** What this task involves **
Determine how many lines in the records below contain "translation", then state that number alone.

(Stored data entries)
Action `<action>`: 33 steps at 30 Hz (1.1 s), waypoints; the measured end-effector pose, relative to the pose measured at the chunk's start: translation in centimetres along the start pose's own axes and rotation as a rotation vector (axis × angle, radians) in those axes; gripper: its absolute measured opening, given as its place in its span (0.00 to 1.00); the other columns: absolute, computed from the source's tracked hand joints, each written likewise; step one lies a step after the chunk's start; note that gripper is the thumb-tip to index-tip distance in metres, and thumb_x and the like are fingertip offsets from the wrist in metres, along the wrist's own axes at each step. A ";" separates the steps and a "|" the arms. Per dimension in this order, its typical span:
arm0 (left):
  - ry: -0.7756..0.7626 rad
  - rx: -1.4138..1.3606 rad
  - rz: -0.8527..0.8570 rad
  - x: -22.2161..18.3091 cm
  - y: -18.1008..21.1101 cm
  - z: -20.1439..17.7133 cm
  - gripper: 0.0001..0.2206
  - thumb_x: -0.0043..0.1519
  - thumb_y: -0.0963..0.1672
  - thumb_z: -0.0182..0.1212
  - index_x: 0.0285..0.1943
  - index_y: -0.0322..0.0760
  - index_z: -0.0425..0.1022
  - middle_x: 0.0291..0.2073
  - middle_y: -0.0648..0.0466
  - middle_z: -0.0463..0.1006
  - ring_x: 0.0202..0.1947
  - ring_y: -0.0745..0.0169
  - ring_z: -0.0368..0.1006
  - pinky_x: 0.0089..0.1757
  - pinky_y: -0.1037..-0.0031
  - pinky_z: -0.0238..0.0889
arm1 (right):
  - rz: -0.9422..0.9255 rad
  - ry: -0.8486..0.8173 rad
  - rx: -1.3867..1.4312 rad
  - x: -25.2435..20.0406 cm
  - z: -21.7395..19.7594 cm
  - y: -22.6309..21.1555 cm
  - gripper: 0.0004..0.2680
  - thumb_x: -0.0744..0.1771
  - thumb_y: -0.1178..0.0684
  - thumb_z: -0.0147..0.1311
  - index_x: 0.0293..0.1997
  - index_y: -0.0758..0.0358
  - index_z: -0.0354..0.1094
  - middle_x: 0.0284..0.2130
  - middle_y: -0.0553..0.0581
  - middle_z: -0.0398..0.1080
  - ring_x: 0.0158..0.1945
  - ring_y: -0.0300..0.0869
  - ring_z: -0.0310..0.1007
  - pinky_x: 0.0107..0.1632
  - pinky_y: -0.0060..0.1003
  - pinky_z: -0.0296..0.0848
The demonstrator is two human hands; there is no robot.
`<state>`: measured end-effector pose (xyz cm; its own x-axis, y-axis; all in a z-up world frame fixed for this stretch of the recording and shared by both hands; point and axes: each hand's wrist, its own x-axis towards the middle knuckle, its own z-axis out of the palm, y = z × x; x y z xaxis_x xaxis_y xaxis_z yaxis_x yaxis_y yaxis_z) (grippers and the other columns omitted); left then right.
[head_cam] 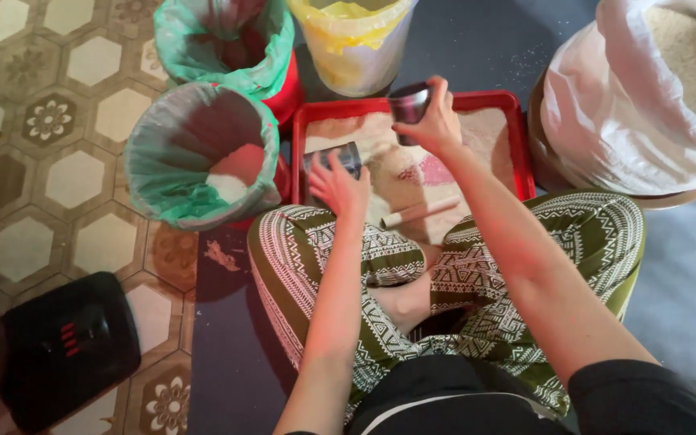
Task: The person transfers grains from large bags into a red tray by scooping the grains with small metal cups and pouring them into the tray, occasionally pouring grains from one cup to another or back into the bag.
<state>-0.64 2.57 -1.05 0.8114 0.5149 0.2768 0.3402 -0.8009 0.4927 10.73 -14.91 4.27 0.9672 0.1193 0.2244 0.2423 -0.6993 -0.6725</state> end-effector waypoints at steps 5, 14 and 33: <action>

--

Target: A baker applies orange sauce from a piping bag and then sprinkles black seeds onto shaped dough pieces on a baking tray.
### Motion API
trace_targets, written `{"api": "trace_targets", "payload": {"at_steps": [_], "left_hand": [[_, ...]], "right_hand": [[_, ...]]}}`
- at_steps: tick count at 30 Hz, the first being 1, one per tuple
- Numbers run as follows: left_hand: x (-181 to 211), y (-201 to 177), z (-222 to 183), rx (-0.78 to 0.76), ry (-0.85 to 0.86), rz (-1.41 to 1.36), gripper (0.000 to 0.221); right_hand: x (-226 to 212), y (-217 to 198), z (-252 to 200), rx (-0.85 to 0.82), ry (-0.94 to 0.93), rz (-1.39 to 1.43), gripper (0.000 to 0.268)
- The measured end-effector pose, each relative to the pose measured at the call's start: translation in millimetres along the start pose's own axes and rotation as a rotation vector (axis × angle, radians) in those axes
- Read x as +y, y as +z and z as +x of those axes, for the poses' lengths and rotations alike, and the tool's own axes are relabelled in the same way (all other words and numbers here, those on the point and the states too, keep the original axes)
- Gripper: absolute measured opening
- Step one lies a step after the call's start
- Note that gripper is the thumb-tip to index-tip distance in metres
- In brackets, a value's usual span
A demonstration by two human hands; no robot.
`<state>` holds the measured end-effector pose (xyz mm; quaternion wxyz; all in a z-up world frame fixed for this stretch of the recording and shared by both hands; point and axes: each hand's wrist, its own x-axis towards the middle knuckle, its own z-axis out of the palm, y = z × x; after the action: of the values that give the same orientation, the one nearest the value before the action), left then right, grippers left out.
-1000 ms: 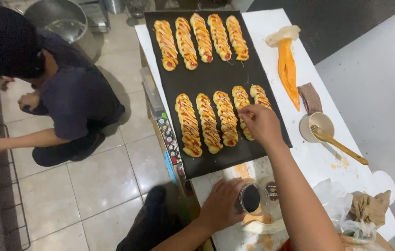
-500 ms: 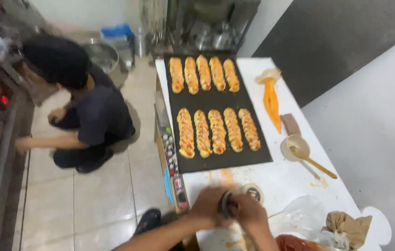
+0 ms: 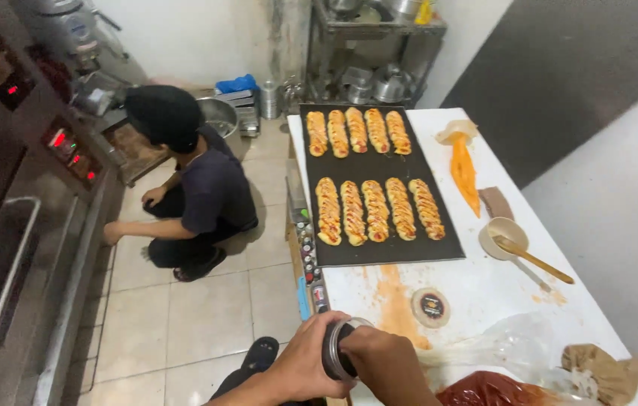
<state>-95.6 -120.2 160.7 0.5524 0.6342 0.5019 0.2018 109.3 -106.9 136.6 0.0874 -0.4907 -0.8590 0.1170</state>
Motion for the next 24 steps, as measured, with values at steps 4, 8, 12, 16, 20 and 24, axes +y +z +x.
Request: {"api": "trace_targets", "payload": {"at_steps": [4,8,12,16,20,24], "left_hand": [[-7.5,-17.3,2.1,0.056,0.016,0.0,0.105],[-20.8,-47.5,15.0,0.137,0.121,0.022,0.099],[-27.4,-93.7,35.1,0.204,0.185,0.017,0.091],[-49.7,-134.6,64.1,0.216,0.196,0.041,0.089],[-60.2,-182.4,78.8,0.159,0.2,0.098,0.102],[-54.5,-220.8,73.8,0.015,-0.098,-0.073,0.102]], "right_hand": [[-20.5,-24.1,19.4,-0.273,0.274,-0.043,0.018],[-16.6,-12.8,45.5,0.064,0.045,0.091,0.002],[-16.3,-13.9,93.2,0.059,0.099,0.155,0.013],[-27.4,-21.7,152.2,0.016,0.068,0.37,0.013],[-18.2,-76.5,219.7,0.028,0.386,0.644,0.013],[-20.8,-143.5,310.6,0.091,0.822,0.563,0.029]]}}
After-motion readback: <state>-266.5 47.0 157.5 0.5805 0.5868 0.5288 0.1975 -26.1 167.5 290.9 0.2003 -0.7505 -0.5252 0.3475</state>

** Answer below **
2